SHORT TERM: pullback should be over.
After a very strong opening, a negative divergence again appeared between the growth group NAZ/NDX (which was making new highs for this rally), and the cyclical group SPX/DOW (which failed to do so). When combined with the short term overbought condition, the market was then ripe for a pullback, which it did. This, by the way, is the third time that the SPX has hit 1310, and the third time the market pulled back as soon as it occurred. The next time should be different.

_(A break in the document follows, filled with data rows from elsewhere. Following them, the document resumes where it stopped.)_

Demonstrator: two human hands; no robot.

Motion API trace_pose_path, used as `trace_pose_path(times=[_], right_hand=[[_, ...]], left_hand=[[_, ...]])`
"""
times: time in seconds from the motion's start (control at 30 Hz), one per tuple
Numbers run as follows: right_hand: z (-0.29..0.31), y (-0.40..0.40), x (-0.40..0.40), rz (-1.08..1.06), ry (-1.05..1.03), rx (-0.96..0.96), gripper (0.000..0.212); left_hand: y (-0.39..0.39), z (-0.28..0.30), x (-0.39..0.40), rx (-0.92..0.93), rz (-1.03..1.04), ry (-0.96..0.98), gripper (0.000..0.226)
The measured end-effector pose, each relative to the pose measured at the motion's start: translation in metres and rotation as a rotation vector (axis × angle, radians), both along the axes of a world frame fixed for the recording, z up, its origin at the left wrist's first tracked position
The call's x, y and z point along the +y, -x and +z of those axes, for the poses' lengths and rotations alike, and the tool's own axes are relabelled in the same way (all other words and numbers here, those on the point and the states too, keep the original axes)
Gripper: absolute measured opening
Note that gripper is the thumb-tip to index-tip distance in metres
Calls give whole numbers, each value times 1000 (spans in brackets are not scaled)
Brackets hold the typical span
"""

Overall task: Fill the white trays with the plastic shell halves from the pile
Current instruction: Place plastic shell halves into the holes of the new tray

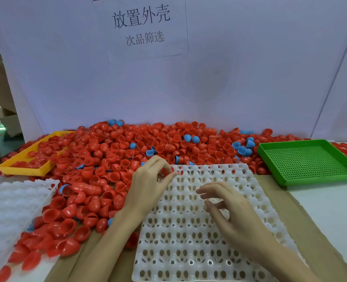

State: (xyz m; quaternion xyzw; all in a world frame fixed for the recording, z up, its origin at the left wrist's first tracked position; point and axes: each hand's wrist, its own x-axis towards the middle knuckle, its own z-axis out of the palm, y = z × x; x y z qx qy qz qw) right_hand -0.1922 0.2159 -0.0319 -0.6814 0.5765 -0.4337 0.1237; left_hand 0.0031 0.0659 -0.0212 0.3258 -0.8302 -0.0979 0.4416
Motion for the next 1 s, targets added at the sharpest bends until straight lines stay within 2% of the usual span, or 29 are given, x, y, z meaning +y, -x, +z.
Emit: trace_pose_path(times=[0.13, 0.23, 0.33, 0.47, 0.67, 1.0], right_hand=[[-1, 0, -1, 0, -13, -1, 32], [-1, 0, -1, -6, -24, 0, 33], [-2, 0, -1, -9, -32, -5, 33], [-1, 0, -1, -11, -43, -21, 30], [0, 1, 0, -18, -57, -47, 27], [1, 2, 0, -26, -83, -61, 28]], left_hand=[[3, -9, -22, -127, -31, -25, 4], [3, -18, -29, -243, -20, -6, 18], [2, -20, -30, -318, 12, 68, 22], [1, -19, -27, -332, 6, 74, 16], [0, -21, -32, -343, 27, -36, 17], [1, -22, -28, -358, 48, 19, 14]])
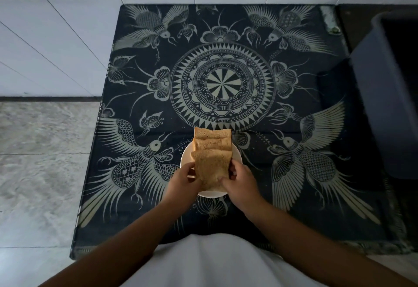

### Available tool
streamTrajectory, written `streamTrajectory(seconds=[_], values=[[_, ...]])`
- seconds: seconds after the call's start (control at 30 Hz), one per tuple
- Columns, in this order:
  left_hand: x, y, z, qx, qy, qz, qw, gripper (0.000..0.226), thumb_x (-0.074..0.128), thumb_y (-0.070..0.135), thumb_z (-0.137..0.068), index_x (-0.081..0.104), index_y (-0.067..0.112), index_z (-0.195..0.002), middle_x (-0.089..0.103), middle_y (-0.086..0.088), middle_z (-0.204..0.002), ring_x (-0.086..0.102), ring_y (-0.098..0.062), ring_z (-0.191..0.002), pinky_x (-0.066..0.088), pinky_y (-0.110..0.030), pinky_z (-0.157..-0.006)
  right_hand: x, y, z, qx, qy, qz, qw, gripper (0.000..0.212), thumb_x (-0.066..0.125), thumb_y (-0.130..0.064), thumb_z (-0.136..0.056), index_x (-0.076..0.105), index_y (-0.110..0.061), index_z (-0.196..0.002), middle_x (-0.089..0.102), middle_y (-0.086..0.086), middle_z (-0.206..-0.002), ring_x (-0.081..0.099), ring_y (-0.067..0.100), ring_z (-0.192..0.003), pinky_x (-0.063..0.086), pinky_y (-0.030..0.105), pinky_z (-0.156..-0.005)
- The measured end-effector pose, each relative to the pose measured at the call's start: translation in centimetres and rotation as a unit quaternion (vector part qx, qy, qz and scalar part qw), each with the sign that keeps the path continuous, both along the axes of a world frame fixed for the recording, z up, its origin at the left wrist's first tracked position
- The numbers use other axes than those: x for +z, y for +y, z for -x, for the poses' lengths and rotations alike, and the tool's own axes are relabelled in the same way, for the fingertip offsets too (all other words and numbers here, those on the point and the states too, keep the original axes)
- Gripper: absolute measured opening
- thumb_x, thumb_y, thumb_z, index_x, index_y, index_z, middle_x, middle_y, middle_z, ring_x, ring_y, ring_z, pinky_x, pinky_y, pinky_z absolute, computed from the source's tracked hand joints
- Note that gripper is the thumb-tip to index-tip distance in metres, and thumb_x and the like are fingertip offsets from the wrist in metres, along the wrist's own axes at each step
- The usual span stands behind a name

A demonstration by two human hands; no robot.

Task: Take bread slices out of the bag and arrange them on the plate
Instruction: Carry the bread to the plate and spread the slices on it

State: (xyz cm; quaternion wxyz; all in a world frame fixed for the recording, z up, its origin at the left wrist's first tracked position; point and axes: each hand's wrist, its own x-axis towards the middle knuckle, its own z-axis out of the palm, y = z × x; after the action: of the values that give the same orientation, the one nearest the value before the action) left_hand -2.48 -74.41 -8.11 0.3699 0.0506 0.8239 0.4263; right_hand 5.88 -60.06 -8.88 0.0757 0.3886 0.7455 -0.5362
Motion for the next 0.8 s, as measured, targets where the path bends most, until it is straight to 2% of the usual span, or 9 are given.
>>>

Looking at each of the four indices: the NAZ made a new high for the bull market and does not have ANY resistance EW pivots until it hits NAZ 2593. Naturally it will be subjected to the activities of the other indices that do. Short term momentum is at neutral. The NDX made a new high for this rally hitting EW pivot 1717 and then pulling back to test NDX 1700 a few times today. It’s next overhead EW pivot is 1735. Short term momentum here is also at neutral, which is a normal pullback area during uptrends. The SPX again hit SPX 1310 and then pulled back to the EW 1300 pivot area. Overhead resistance is at EW pivot 1316, short term momentum here is also at neutral. The DOW has been acting a bit sloppy as it does on occasion. Still its EW support pivot 11140 has held every downturn thus far, overhead resistance remains EW pivot 11350. Short term momentum is displaying positive divergences in the RSI/MACD. Thus, expecting it to rally from here. Overall, the market continues to act constructively considering the downward pressure the Bond market has been placing on it, by making new lows every day for three days now. Looking for the rally to continue.